Archaeology has proved that ancient Sinae brewed wine, although the winemaking technique and flavor might be completely different from the modern age. Lychee wine has been devised in Canton since at least the Tang Dynasty. The Xuzhoufu lychee wine used to be exclusive for the imperial family in the Qing dynasty.

Lychee wine is a healthy fruit wine made of high-quality fresh lychee as raw material, which is fermented at low temperature after washing, draining, peeling, pitting, and juice extraction. The market prospect is broad. Lychee, as one of the unique fruits in Lingnan, has developed rapidly since the 1990s. The planting area has continued to increase and the lychee yield has continued to increase.

However, due to the short harvest period and unsuitable storage of lychee, farmers growing lychee did not get enough profits when the lychee was harvested, which significantly restricted the development of the lychee industry. Although the country has done a lot of research on the preservation and storage of lychee, and the researchers have come up with some solutions, it is still difficult to expand it on a bigger scale due to high costs. Therefore, vigorously producing and developing lychee wine will help solve the problem of first, the short period of time of storage of lychee, and second, the lack of development of the lychee industry. Moreover, lychee wine is comparatively a healthier alcoholic drink and it can meet the needs of people's healthy drinking lifestyle.

== Markets ==
The annual production of fruit wine in the world is about 30 million tons. The annual production of lychee fruit in Guangdong Province is more than 5 million tons.

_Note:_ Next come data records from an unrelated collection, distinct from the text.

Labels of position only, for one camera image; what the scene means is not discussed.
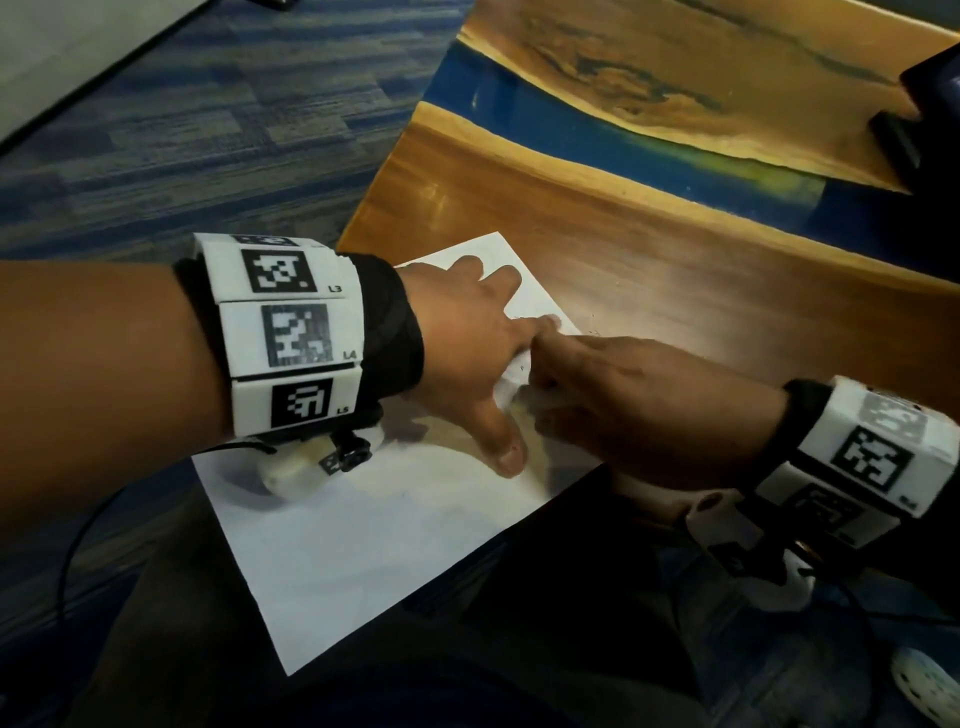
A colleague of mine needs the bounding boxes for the person's left hand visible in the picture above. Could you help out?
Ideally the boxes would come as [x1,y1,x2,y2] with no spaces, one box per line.
[396,255,562,480]

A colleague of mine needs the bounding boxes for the white perforated shoe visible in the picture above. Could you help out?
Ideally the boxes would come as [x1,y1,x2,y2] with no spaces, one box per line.
[891,647,960,728]

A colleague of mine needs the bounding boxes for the person's right hand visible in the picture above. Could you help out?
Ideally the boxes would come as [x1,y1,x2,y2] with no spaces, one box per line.
[528,333,790,494]

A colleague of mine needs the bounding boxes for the person's left forearm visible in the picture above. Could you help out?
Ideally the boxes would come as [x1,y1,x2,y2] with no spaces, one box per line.
[0,258,235,526]

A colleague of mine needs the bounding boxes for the black device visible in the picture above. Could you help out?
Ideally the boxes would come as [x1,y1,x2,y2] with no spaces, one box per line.
[868,41,960,198]

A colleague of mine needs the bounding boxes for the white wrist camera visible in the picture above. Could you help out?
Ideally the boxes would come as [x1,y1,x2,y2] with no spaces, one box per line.
[685,486,820,613]
[257,405,385,501]

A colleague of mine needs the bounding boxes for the thin black cable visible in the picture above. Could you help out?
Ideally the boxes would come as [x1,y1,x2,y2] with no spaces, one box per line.
[795,551,960,728]
[55,438,280,646]

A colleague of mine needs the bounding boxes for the white paper sheet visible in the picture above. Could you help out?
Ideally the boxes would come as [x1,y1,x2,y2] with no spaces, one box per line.
[192,231,601,678]

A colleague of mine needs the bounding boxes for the white marker wristband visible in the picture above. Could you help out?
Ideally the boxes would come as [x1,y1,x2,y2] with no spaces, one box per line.
[756,375,960,550]
[192,232,367,441]

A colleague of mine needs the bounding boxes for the person's dark trousers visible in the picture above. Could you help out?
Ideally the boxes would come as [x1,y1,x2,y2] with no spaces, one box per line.
[66,465,721,728]

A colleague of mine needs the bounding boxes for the black wrist strap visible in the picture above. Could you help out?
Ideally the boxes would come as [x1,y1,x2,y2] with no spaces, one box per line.
[750,378,835,492]
[174,252,426,404]

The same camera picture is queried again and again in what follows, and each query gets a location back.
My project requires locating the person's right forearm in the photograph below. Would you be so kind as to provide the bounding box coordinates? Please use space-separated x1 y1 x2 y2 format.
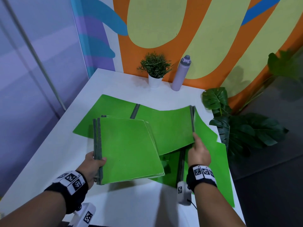
194 183 247 227

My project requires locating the green leafy plant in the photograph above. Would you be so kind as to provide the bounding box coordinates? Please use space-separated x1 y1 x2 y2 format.
239 48 303 111

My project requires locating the person's left hand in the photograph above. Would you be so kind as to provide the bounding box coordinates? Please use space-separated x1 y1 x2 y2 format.
76 151 107 185

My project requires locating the large monstera plant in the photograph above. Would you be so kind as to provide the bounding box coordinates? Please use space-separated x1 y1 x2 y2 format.
202 87 289 161

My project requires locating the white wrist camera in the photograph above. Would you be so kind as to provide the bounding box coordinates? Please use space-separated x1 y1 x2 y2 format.
68 202 96 227
177 180 192 206

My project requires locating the small potted plant white pot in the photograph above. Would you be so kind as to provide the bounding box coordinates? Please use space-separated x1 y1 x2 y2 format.
137 52 172 89

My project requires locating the black wristband with marker tags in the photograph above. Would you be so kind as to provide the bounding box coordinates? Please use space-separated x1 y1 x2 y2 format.
186 165 218 193
45 171 89 215

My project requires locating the purple water bottle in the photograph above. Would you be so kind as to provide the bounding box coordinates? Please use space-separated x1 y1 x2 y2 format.
171 55 192 92

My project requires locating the person's left forearm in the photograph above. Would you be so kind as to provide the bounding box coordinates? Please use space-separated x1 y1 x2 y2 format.
0 191 71 227

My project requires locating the person's right hand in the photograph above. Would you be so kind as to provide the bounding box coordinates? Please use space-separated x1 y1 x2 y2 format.
187 132 212 168

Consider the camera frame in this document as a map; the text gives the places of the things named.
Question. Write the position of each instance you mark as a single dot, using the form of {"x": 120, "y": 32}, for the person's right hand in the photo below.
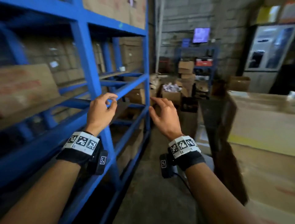
{"x": 167, "y": 120}

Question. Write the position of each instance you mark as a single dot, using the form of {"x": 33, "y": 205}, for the person's left hand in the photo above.
{"x": 98, "y": 115}

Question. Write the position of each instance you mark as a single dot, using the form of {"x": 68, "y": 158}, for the person's left thumb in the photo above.
{"x": 113, "y": 108}

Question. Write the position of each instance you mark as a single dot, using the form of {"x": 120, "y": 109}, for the person's right thumb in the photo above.
{"x": 154, "y": 115}

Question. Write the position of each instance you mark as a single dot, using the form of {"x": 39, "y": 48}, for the person's left forearm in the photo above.
{"x": 43, "y": 193}

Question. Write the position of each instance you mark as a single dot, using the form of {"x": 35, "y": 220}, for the person's right forearm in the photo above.
{"x": 216, "y": 196}

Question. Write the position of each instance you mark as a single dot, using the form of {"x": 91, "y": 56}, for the brown cardboard box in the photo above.
{"x": 239, "y": 83}
{"x": 138, "y": 95}

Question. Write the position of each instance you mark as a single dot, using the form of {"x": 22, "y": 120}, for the open box of packets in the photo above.
{"x": 171, "y": 92}

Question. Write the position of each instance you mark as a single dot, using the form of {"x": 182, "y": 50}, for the right wrist marker band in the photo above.
{"x": 183, "y": 146}

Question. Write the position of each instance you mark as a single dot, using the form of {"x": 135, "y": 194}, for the wrist marker band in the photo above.
{"x": 183, "y": 146}
{"x": 80, "y": 142}

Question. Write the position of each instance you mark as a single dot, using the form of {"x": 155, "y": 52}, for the left wrist marker band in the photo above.
{"x": 80, "y": 142}

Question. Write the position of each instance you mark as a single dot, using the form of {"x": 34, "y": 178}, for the small stacked cardboard boxes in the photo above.
{"x": 186, "y": 69}

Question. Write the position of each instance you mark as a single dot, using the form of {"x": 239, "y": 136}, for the blue metal shelf rack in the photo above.
{"x": 85, "y": 55}

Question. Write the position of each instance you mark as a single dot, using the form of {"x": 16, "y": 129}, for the stack of brown cardboard boxes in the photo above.
{"x": 69, "y": 57}

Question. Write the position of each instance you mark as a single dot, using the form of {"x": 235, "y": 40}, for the small blue shelf unit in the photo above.
{"x": 207, "y": 69}

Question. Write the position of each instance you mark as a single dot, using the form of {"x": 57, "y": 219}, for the dark brown cardboard sheet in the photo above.
{"x": 221, "y": 138}

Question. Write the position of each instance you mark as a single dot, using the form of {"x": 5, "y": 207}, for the red printed cardboard box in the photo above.
{"x": 25, "y": 87}

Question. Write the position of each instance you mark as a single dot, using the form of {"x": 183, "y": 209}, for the cardboard boxes on rack top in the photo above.
{"x": 117, "y": 10}

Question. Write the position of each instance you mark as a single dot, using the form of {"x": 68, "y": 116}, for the large flat cardboard box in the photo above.
{"x": 265, "y": 120}

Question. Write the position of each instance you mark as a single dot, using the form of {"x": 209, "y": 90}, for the glass door cabinet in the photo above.
{"x": 267, "y": 53}

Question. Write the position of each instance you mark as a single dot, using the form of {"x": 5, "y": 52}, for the yellow box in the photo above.
{"x": 268, "y": 14}

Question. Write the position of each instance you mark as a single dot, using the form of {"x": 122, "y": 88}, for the orange box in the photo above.
{"x": 288, "y": 12}

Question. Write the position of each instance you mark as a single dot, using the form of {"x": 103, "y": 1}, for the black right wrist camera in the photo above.
{"x": 165, "y": 165}

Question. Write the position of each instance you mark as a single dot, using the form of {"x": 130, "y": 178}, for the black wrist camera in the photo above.
{"x": 165, "y": 165}
{"x": 99, "y": 162}

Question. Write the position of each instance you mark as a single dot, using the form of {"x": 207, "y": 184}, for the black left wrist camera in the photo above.
{"x": 99, "y": 162}

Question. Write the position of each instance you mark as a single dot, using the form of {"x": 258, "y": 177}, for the grey wall pipe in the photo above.
{"x": 158, "y": 34}

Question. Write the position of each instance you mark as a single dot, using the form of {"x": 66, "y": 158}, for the wall monitor screen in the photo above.
{"x": 201, "y": 35}

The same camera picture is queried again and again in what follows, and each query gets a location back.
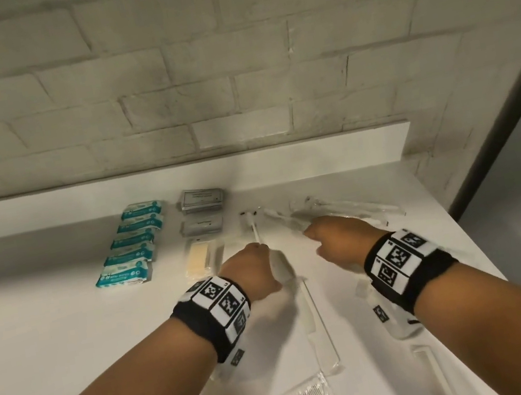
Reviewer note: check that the person's left hand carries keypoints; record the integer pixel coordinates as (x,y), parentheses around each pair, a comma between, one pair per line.
(251,272)

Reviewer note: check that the dark door frame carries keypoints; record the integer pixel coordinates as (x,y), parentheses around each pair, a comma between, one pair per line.
(502,117)

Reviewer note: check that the teal wipe packet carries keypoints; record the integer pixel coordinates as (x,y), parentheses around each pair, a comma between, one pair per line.
(124,275)
(130,255)
(142,209)
(140,224)
(134,238)

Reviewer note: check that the person's right hand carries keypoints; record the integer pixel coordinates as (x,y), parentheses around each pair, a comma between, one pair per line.
(348,239)

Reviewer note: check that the person's right fingers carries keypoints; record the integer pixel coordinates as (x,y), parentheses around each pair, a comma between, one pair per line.
(313,233)

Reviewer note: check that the person's right forearm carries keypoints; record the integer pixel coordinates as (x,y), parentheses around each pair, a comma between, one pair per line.
(510,331)

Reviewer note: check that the person's left forearm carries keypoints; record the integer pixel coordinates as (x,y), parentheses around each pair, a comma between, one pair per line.
(139,392)

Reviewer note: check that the grey sachet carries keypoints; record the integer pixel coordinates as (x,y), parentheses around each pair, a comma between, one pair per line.
(201,198)
(202,225)

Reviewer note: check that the black marker wristband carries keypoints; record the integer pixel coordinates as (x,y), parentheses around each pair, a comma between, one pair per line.
(220,312)
(408,264)

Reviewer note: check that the clear plastic pouch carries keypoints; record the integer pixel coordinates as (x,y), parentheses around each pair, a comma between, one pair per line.
(313,326)

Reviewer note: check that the clear plastic wrapper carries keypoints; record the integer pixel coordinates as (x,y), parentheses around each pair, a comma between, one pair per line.
(435,375)

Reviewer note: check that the beige soap in clear wrapper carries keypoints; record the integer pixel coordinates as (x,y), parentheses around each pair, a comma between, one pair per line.
(199,259)

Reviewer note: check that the white toothbrush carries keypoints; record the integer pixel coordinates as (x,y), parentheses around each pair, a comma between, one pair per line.
(255,231)

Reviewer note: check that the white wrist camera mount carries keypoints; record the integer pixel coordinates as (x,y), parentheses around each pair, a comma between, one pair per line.
(392,317)
(231,360)

If all the fresh lychees produced in Guangdong are used for winemaking, only 1.5 million tons of lychee wine can be produced. In the domestic market in China, Guangdong ’s annual consumption of fruit wine amounts to 300 thousand tons, but China ’s per capita annual consumption of fruit wine is only 0.2 to 0.3 L, which is a big gap between the world ’s per capita consumption of 6 L.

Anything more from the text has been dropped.